2. Walker lightly references the 1939 Nazi-Soviet Pact, and subsequent Soviet invasion of Poland after Mainwaring mentions in his speech that Britain and the Soviet Union were "allies" even though they were "Poles apart".
3. Of all the episodes of Dad's Army, this is probably the one in which the class conflict between the middle-class Mainwaring and the upper-class Wilson, which is used for comedy throughout the series, is the most explored. In many episodes Mainwaring complains of Wilson's almost relaxed attitude to his duties and his public school education and about how hard he has had to work in comparison, but the deference shown by the townspeople towards Wilson's newly official status allows Mainwaring's chip-on-the-shoulder and Wilson's reticence at being snooty or arriviste about his position to be comprehensively played out on screen.

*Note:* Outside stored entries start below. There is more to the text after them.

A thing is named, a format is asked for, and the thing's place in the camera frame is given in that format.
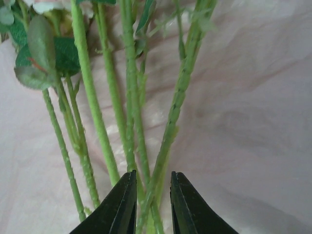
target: white surface
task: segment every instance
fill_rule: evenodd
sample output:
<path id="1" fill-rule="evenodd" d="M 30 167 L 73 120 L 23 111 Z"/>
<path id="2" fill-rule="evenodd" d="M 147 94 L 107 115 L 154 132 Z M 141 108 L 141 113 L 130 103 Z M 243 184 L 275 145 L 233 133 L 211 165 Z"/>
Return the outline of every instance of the white surface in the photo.
<path id="1" fill-rule="evenodd" d="M 220 0 L 214 22 L 218 32 L 203 43 L 181 112 L 167 172 L 164 226 L 172 233 L 169 178 L 175 170 L 241 234 L 312 234 L 312 2 Z M 124 85 L 123 52 L 116 57 Z M 17 83 L 14 60 L 10 43 L 1 45 L 0 233 L 69 233 L 78 215 L 56 137 L 40 92 Z M 144 120 L 151 167 L 178 66 L 175 37 L 149 54 Z M 93 69 L 123 173 L 101 57 L 93 59 Z M 111 186 L 83 88 L 78 101 L 103 199 Z M 72 151 L 71 157 L 83 200 L 91 206 Z"/>

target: wrinkled fabric
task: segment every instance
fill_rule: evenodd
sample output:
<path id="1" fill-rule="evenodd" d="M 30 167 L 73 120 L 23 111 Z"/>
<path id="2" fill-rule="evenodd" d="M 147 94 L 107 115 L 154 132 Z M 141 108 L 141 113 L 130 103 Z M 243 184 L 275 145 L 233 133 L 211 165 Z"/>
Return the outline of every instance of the wrinkled fabric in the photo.
<path id="1" fill-rule="evenodd" d="M 161 3 L 159 17 L 162 9 L 171 11 Z M 186 30 L 187 15 L 183 21 Z M 217 30 L 203 41 L 171 150 L 161 205 L 166 233 L 173 233 L 170 175 L 179 171 L 240 234 L 312 234 L 312 2 L 220 0 L 213 22 Z M 167 32 L 165 39 L 155 35 L 146 68 L 142 115 L 151 169 L 180 65 L 175 20 Z M 125 57 L 115 49 L 124 94 Z M 69 233 L 79 220 L 56 136 L 41 92 L 17 82 L 15 57 L 10 42 L 0 46 L 0 233 Z M 126 161 L 101 55 L 92 58 L 92 69 L 123 174 Z M 83 85 L 78 104 L 103 200 L 111 184 Z M 92 207 L 79 159 L 68 150 L 84 204 Z"/>

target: flower bouquet
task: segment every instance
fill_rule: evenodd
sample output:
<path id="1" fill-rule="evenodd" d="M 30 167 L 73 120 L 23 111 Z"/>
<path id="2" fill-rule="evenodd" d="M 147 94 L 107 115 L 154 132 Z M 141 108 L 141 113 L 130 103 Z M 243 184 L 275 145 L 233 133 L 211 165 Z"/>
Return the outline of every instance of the flower bouquet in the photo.
<path id="1" fill-rule="evenodd" d="M 170 148 L 178 133 L 177 121 L 185 99 L 201 42 L 207 31 L 216 0 L 196 0 L 193 9 L 184 7 L 179 0 L 173 0 L 175 10 L 165 19 L 157 20 L 155 0 L 0 0 L 0 30 L 3 38 L 9 38 L 17 53 L 15 74 L 25 87 L 41 91 L 51 123 L 58 139 L 61 155 L 74 195 L 80 221 L 92 209 L 83 205 L 78 185 L 68 155 L 72 147 L 80 159 L 94 209 L 100 204 L 94 179 L 85 129 L 82 124 L 77 93 L 85 89 L 93 123 L 101 145 L 112 186 L 120 179 L 117 163 L 102 117 L 94 85 L 91 52 L 88 34 L 91 25 L 96 25 L 107 84 L 118 126 L 127 171 L 137 171 L 137 197 L 140 212 L 136 232 L 164 233 L 159 214 L 164 175 L 170 156 Z M 112 12 L 118 11 L 121 18 L 122 34 L 114 35 L 122 42 L 126 56 L 126 92 L 123 97 L 117 80 L 112 41 Z M 190 28 L 184 38 L 182 13 L 189 15 Z M 177 73 L 175 93 L 172 98 L 168 121 L 154 170 L 149 168 L 144 136 L 142 108 L 145 102 L 145 72 L 149 54 L 149 42 L 159 30 L 164 31 L 167 23 L 176 19 L 180 70 Z M 81 79 L 72 77 L 81 72 Z M 58 97 L 58 103 L 51 101 L 51 95 Z M 63 119 L 57 118 L 59 108 Z M 60 121 L 64 121 L 70 145 L 66 145 Z"/>

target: pink flower
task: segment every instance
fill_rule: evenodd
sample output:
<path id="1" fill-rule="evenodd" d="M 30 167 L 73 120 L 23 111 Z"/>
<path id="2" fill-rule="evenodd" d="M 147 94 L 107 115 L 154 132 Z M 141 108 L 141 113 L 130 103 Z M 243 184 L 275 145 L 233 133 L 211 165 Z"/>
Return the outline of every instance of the pink flower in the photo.
<path id="1" fill-rule="evenodd" d="M 23 0 L 28 6 L 33 6 L 38 14 L 42 14 L 53 9 L 71 11 L 70 0 Z M 82 13 L 87 17 L 93 16 L 92 4 L 89 1 L 80 4 Z"/>

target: white cloth
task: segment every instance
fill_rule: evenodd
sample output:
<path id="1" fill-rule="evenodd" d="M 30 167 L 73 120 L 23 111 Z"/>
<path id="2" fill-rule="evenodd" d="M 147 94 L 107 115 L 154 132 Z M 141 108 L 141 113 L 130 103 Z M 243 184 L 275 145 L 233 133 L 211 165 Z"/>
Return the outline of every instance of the white cloth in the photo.
<path id="1" fill-rule="evenodd" d="M 161 211 L 166 232 L 173 232 L 170 172 L 178 171 L 240 234 L 312 234 L 312 1 L 220 0 L 213 21 L 218 31 L 203 42 L 171 151 Z M 176 34 L 176 24 L 168 30 Z M 151 168 L 178 75 L 172 35 L 148 54 L 143 118 Z M 116 58 L 124 86 L 124 52 Z M 0 233 L 69 233 L 79 220 L 56 136 L 41 93 L 15 79 L 14 61 L 7 41 L 0 46 Z M 93 71 L 124 173 L 101 56 Z M 83 86 L 78 102 L 103 200 L 111 185 Z M 68 148 L 91 207 L 79 160 Z"/>

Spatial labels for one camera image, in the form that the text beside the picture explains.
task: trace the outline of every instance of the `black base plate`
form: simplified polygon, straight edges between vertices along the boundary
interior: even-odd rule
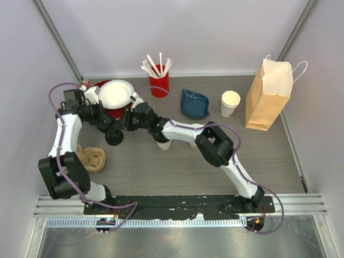
[[[235,195],[172,195],[172,196],[116,196],[116,206],[138,201],[138,206],[130,219],[186,220],[194,219],[202,213],[205,220],[236,219],[241,213],[261,213],[261,208],[249,212]],[[262,204],[266,213],[274,213],[272,197],[264,196]],[[125,219],[131,208],[118,210],[118,217]],[[85,206],[84,214],[94,215],[95,211]]]

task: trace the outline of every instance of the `paper cup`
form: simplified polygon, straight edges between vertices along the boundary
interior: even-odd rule
[[[156,144],[158,145],[159,149],[166,151],[171,146],[171,140],[169,140],[168,142],[164,142],[164,143],[156,142]]]
[[[194,148],[194,149],[198,148],[195,142],[189,142],[189,145],[190,145],[191,148]]]
[[[223,117],[230,117],[240,103],[240,96],[229,90],[222,94],[220,113]]]

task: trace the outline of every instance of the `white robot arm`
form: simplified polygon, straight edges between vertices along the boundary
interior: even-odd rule
[[[204,125],[189,125],[189,124],[183,124],[173,121],[173,124],[169,121],[167,122],[162,130],[162,134],[169,140],[180,140],[180,141],[186,141],[190,143],[194,143],[197,136],[202,133],[202,130],[197,130],[197,128],[202,128]],[[194,127],[195,129],[186,129],[184,127]],[[242,197],[245,198],[251,198],[255,195],[257,192],[257,186],[248,183],[239,173],[236,165],[234,163],[237,163],[237,166],[240,167],[241,172],[244,174],[244,176],[249,179],[250,181],[253,181],[251,177],[247,174],[241,163],[239,162],[239,159],[237,155],[235,154],[235,160],[233,160],[234,156],[231,156],[228,165],[221,165],[220,169],[223,170],[223,172],[226,173],[226,175],[232,180],[236,188],[238,189],[239,194]]]
[[[109,189],[104,185],[92,183],[76,156],[78,134],[85,121],[96,125],[101,132],[106,133],[106,141],[111,145],[117,145],[122,141],[123,136],[119,137],[119,140],[113,139],[118,138],[118,134],[121,134],[120,130],[135,131],[139,128],[147,129],[157,142],[170,140],[194,142],[205,160],[219,167],[232,180],[248,209],[252,207],[252,210],[255,210],[260,207],[264,196],[263,189],[250,184],[253,180],[240,164],[236,154],[233,154],[233,141],[218,126],[211,127],[209,124],[212,122],[209,122],[207,128],[199,129],[203,125],[193,126],[159,117],[136,93],[131,97],[133,106],[125,110],[119,121],[114,121],[104,113],[101,101],[97,97],[98,92],[98,87],[91,87],[86,92],[77,89],[65,91],[64,106],[58,110],[65,124],[60,153],[61,164],[87,199],[113,205]],[[67,199],[77,195],[77,192],[64,180],[56,165],[56,154],[63,126],[60,118],[57,122],[58,132],[54,146],[48,158],[39,161],[39,170],[51,197]]]

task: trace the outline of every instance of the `cable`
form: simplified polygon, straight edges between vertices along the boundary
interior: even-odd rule
[[[85,99],[85,102],[86,101],[88,101],[88,104],[91,105],[91,101],[88,98]]]
[[[267,216],[267,213],[265,212],[266,208],[265,205],[262,205],[262,212],[263,212],[263,219],[265,219],[265,217]]]
[[[137,94],[139,94],[139,93],[141,93],[141,92],[143,92],[143,91],[145,91],[145,90],[148,90],[148,89],[160,89],[160,90],[166,92],[166,93],[172,98],[174,104],[176,104],[175,98],[174,98],[167,90],[162,89],[162,88],[157,87],[157,86],[150,86],[150,87],[143,88],[143,89],[139,90],[139,91],[137,92]],[[209,125],[205,125],[205,126],[198,127],[198,128],[194,128],[194,127],[190,127],[190,126],[185,126],[185,125],[178,125],[178,124],[175,124],[175,123],[173,122],[173,120],[172,120],[172,116],[174,115],[174,113],[176,112],[176,110],[177,110],[177,106],[175,105],[175,110],[172,112],[172,115],[171,115],[170,118],[169,118],[170,123],[171,123],[172,125],[176,126],[176,127],[180,127],[180,128],[184,128],[184,129],[192,129],[192,130],[195,130],[195,129],[196,129],[196,130],[203,130],[203,129],[205,129],[205,128],[209,128],[209,127],[213,127],[213,126],[222,126],[222,127],[225,127],[225,128],[230,129],[233,133],[235,133],[235,135],[238,137],[239,143],[238,143],[237,147],[234,149],[232,156],[233,156],[234,165],[236,166],[237,170],[239,171],[239,174],[241,175],[241,177],[242,177],[247,183],[250,183],[250,184],[255,185],[255,186],[257,186],[257,187],[261,187],[261,188],[264,188],[264,189],[268,190],[273,196],[276,197],[276,199],[278,200],[278,202],[279,202],[279,204],[280,204],[280,206],[281,206],[281,210],[282,210],[282,219],[281,219],[281,222],[280,222],[280,224],[279,224],[274,230],[265,231],[265,232],[260,232],[260,231],[255,231],[255,230],[253,230],[253,228],[250,228],[250,227],[247,227],[247,228],[248,228],[249,230],[251,230],[252,232],[255,232],[255,233],[261,234],[261,235],[272,234],[272,233],[275,233],[276,231],[278,231],[278,230],[282,227],[282,225],[283,225],[283,223],[284,223],[284,217],[285,217],[285,216],[284,216],[284,207],[283,207],[282,201],[281,201],[281,199],[276,195],[276,193],[275,193],[274,191],[272,191],[270,188],[266,187],[265,185],[258,184],[258,183],[254,182],[254,181],[250,181],[250,180],[243,174],[243,172],[241,171],[241,169],[240,169],[238,163],[237,163],[236,160],[235,160],[235,155],[236,155],[237,151],[239,150],[239,148],[241,147],[241,142],[242,142],[242,139],[241,139],[241,136],[240,136],[239,132],[238,132],[235,128],[233,128],[232,126],[230,126],[230,125],[225,125],[225,124],[209,124]]]
[[[83,194],[83,192],[79,189],[79,187],[77,187],[77,185],[69,178],[69,176],[66,174],[65,170],[63,169],[62,167],[62,164],[61,164],[61,159],[60,159],[60,154],[61,154],[61,145],[62,145],[62,142],[63,142],[63,136],[65,135],[65,121],[63,120],[63,117],[62,115],[60,115],[60,113],[58,112],[58,110],[56,109],[53,101],[52,101],[52,92],[60,87],[60,86],[63,86],[63,85],[75,85],[75,86],[78,86],[79,84],[76,84],[76,83],[71,83],[71,82],[66,82],[66,83],[60,83],[58,85],[55,85],[54,87],[51,88],[51,90],[49,91],[48,93],[48,99],[49,99],[49,103],[50,105],[52,106],[55,114],[58,116],[58,118],[61,120],[61,124],[62,124],[62,130],[61,130],[61,134],[60,134],[60,139],[59,139],[59,145],[58,145],[58,149],[57,149],[57,152],[56,152],[56,161],[57,161],[57,164],[58,164],[58,168],[59,168],[59,171],[61,172],[61,175],[66,179],[66,181],[74,188],[74,190],[80,195],[80,199],[82,202],[84,203],[94,203],[94,204],[98,204],[98,205],[101,205],[103,207],[107,207],[107,208],[110,208],[110,209],[125,209],[125,208],[129,208],[131,206],[134,206],[135,207],[137,206],[138,202],[133,202],[131,204],[127,204],[127,205],[124,205],[124,206],[111,206],[111,205],[107,205],[107,204],[104,204],[104,203],[101,203],[101,202],[98,202],[98,201],[95,201],[95,200],[89,200],[86,198],[86,196]],[[129,218],[129,216],[131,215],[132,213],[129,213],[129,215],[124,219],[124,222],[127,221],[127,219]]]
[[[116,231],[116,230],[118,230],[120,227],[122,227],[122,225],[128,220],[128,218],[133,214],[134,210],[136,209],[136,206],[138,205],[138,202],[134,202],[134,203],[135,203],[134,208],[130,211],[130,213],[128,214],[128,216],[127,216],[127,217],[126,217],[117,227],[111,228],[111,229],[108,231],[108,233],[111,233],[111,232],[113,232],[113,231]],[[52,241],[50,242],[50,244],[49,244],[47,250],[45,251],[45,254],[44,254],[43,257],[44,257],[44,258],[47,258],[47,257],[48,257],[48,254],[49,254],[49,252],[50,252],[50,249],[52,248],[53,242],[55,242],[56,244],[58,244],[58,245],[60,245],[60,246],[66,246],[66,247],[76,246],[76,245],[78,245],[79,243],[84,242],[85,240],[89,239],[90,237],[92,237],[92,236],[94,236],[94,235],[96,235],[96,234],[98,234],[98,233],[99,233],[98,231],[95,231],[95,232],[93,232],[93,233],[91,233],[91,234],[85,236],[83,239],[81,239],[81,240],[79,240],[78,242],[75,242],[75,243],[61,243],[61,242],[57,241],[57,239],[56,239],[58,235],[55,235],[55,236],[53,237]]]

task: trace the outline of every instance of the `red pencil cup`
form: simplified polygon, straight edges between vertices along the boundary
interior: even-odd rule
[[[160,65],[157,64],[156,67],[160,72]],[[160,87],[164,90],[167,90],[168,92],[170,91],[168,73],[166,74],[166,76],[164,78],[154,79],[150,76],[148,76],[148,78],[149,78],[150,86],[157,86],[157,87]],[[150,91],[151,91],[152,95],[156,98],[163,98],[163,97],[167,96],[167,93],[164,92],[163,90],[160,90],[160,89],[151,88]]]

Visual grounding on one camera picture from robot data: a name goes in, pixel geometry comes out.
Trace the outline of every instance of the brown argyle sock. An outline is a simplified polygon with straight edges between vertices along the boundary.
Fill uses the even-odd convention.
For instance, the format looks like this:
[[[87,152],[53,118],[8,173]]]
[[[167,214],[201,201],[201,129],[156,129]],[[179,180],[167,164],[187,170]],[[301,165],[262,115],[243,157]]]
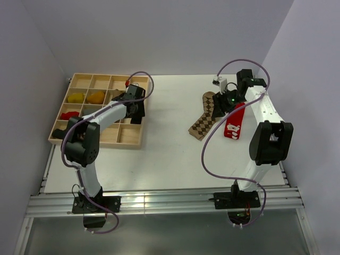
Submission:
[[[212,118],[214,110],[213,92],[206,92],[203,94],[203,111],[202,116],[189,128],[189,133],[202,141],[202,139],[210,131],[215,124],[215,118]]]

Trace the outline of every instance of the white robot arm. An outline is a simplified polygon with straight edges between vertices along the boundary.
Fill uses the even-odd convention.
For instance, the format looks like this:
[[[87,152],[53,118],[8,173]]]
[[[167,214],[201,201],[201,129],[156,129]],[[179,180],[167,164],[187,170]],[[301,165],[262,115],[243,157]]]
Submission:
[[[111,101],[105,108],[111,108],[112,105],[117,103],[117,101]],[[99,111],[103,111],[102,109],[90,114],[93,116],[96,116]],[[90,117],[90,115],[86,115],[83,117],[83,119],[87,119]],[[97,117],[93,118],[90,123],[96,123],[100,126],[100,133],[103,132],[106,128],[108,128],[110,125],[115,123],[116,121],[119,121],[126,117],[126,106],[121,104],[113,107],[110,110],[107,110],[103,112],[102,114],[98,115]],[[87,166],[83,167],[79,163],[73,161],[71,162],[72,165],[79,167],[79,172],[83,181],[83,185],[86,187],[86,191],[88,195],[92,198],[94,198],[100,191],[101,191],[101,185],[99,184],[98,178],[97,178],[97,172],[95,167],[95,162],[92,162],[91,164],[88,164]]]
[[[129,100],[142,99],[146,91],[137,84],[130,84],[126,93],[112,99],[104,108],[87,116],[70,118],[66,130],[55,130],[52,136],[64,139],[65,134],[70,128],[81,120],[86,120],[93,116],[91,120],[84,122],[76,127],[71,133],[65,144],[66,158],[72,165],[77,166],[78,181],[80,184],[79,197],[88,207],[92,205],[87,201],[82,187],[86,187],[87,195],[98,204],[103,204],[103,189],[98,182],[95,160],[99,153],[99,136],[100,133],[123,118],[131,118],[131,124],[140,124],[145,116],[144,102],[130,102],[117,104],[119,101],[127,102]]]
[[[258,128],[250,143],[249,161],[244,174],[240,177],[255,180],[259,183],[272,165],[287,157],[290,146],[293,126],[285,123],[275,110],[268,93],[265,91],[266,83],[263,79],[253,77],[251,70],[241,70],[237,73],[237,89],[229,91],[226,78],[215,77],[213,84],[219,86],[220,92],[214,96],[213,116],[220,117],[231,112],[235,106],[242,102],[251,102],[264,96],[260,101],[251,105]],[[237,181],[240,191],[252,192],[258,189],[256,183]]]

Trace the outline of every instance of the white wall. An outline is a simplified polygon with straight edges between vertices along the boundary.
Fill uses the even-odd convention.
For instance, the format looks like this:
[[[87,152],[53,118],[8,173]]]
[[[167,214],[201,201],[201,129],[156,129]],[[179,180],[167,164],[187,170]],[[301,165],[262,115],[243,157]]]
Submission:
[[[262,62],[293,0],[23,2],[71,76],[137,70],[207,74],[235,58]]]
[[[287,175],[301,191],[322,254],[340,253],[340,1],[295,0],[263,65],[294,125]]]
[[[0,254],[12,254],[36,194],[65,77],[19,0],[0,1]]]

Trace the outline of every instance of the wooden compartment tray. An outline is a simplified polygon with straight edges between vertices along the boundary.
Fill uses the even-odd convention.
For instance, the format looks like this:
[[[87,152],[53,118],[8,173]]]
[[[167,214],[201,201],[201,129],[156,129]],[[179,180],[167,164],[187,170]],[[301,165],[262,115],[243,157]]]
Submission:
[[[124,75],[105,75],[105,74],[87,74],[75,73],[66,92],[63,103],[58,112],[58,116],[50,132],[48,141],[52,144],[60,145],[62,141],[52,137],[55,129],[65,129],[67,122],[61,119],[61,114],[67,112],[79,112],[80,117],[87,115],[88,111],[96,111],[107,105],[112,97],[113,91],[118,89],[125,91],[125,81],[129,76]],[[138,83],[148,93],[149,78],[147,76],[135,76],[130,80],[131,83]],[[87,97],[92,93],[102,91],[105,94],[103,104],[89,104]],[[69,103],[68,97],[72,94],[82,93],[84,100],[77,104]],[[144,118],[141,124],[131,124],[131,119],[126,118],[113,123],[110,127],[103,130],[100,134],[100,146],[106,148],[140,148],[142,142],[142,131]]]

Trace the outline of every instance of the white tabletop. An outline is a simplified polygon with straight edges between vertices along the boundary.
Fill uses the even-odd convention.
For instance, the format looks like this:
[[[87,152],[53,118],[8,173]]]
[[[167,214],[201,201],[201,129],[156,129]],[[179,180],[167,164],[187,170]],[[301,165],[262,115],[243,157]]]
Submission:
[[[189,127],[203,113],[202,95],[217,92],[213,75],[154,76],[155,91],[149,99],[142,148],[101,148],[96,160],[99,182],[105,191],[219,188],[233,181],[208,175],[201,166],[203,141],[189,135]],[[235,75],[226,75],[236,82]],[[206,150],[210,171],[224,176],[241,176],[250,160],[248,147],[256,129],[255,117],[245,109],[239,140],[223,136],[224,125],[215,133]],[[70,192],[77,178],[61,161],[56,146],[50,163],[46,193]],[[262,185],[284,185],[280,167],[273,166]]]

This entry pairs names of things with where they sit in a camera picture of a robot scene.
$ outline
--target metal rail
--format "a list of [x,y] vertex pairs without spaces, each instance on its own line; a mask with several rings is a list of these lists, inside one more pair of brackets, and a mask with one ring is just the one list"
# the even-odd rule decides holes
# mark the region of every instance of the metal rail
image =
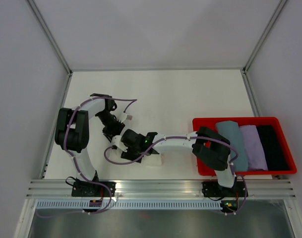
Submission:
[[260,51],[265,40],[268,38],[271,30],[273,29],[275,22],[281,15],[281,13],[288,1],[289,0],[280,0],[280,2],[278,3],[276,9],[274,10],[268,24],[266,25],[266,27],[262,33],[261,37],[259,38],[258,42],[256,43],[247,63],[245,64],[245,67],[244,67],[245,72],[247,72],[249,70],[249,68],[251,67],[255,57],[257,56],[258,52]]
[[[117,183],[115,197],[132,200],[202,200],[204,180],[112,180]],[[249,200],[295,199],[288,179],[246,180]],[[63,179],[32,180],[28,199],[78,199],[71,196],[71,187]]]
[[53,50],[55,51],[58,59],[60,60],[61,64],[63,65],[63,67],[65,68],[66,72],[71,75],[72,71],[65,59],[65,57],[63,56],[56,40],[54,39],[51,31],[48,28],[47,23],[45,22],[40,10],[38,9],[36,3],[34,2],[34,0],[26,0],[27,4],[29,5],[29,7],[31,8],[36,20],[38,21],[41,29],[43,30],[46,38],[49,40],[51,46],[53,47]]

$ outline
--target lavender folded cloth
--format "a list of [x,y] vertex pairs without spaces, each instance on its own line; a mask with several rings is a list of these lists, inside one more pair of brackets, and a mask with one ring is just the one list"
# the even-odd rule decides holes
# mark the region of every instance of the lavender folded cloth
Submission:
[[249,171],[268,170],[263,147],[256,126],[240,126],[246,155],[248,157]]

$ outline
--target red plastic tray
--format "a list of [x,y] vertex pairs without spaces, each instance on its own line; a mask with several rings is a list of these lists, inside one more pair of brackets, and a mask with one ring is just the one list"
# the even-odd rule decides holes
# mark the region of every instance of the red plastic tray
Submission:
[[[251,171],[251,172],[238,172],[242,175],[290,175],[295,174],[297,172],[293,157],[289,150],[288,144],[285,140],[283,131],[281,129],[280,123],[277,118],[274,117],[254,117],[254,118],[195,118],[192,120],[192,125],[194,131],[199,130],[201,126],[206,126],[214,131],[217,131],[215,128],[216,123],[226,120],[232,120],[241,125],[271,125],[273,126],[277,137],[279,139],[279,143],[282,147],[285,160],[290,167],[290,170],[287,171]],[[203,176],[215,176],[215,172],[205,166],[198,158],[197,158],[198,172]]]

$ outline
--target teal folded cloth
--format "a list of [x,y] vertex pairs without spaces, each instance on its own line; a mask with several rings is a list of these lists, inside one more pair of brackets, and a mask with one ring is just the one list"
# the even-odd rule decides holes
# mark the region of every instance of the teal folded cloth
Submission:
[[[232,120],[222,121],[216,124],[216,129],[219,134],[230,141],[230,144],[239,153],[238,158],[234,161],[234,170],[236,172],[247,171],[249,167],[248,157],[245,153],[243,137],[238,123]],[[231,158],[233,158],[235,155],[235,152],[231,150]]]

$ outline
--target black folded cloth
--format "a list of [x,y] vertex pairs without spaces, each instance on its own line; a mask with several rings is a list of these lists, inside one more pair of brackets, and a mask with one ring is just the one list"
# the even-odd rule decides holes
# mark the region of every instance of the black folded cloth
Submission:
[[256,127],[264,150],[269,171],[290,170],[286,163],[282,147],[273,126],[260,125]]

4. This would be the last complete episode of Dad's Army to feature James Beck as Walker. Beck would record two radio episodes of Dad's Army on Friday 13 July 1973; the following day he attended a school fete where he became ill and was taken home by his wife. He was later rushed to hospital where he died from a combination of heart failure, renal failure, and acute pancreatitis three weeks later on 6 August 1973, aged 44. His character was mentioned in the studio sequences of the following episode ("Things That Go Bump in the Night"), and was seen in the location footage which had been filmed in the spring of 1973. He was written out of the show in the last episode of this series, "The Recruit".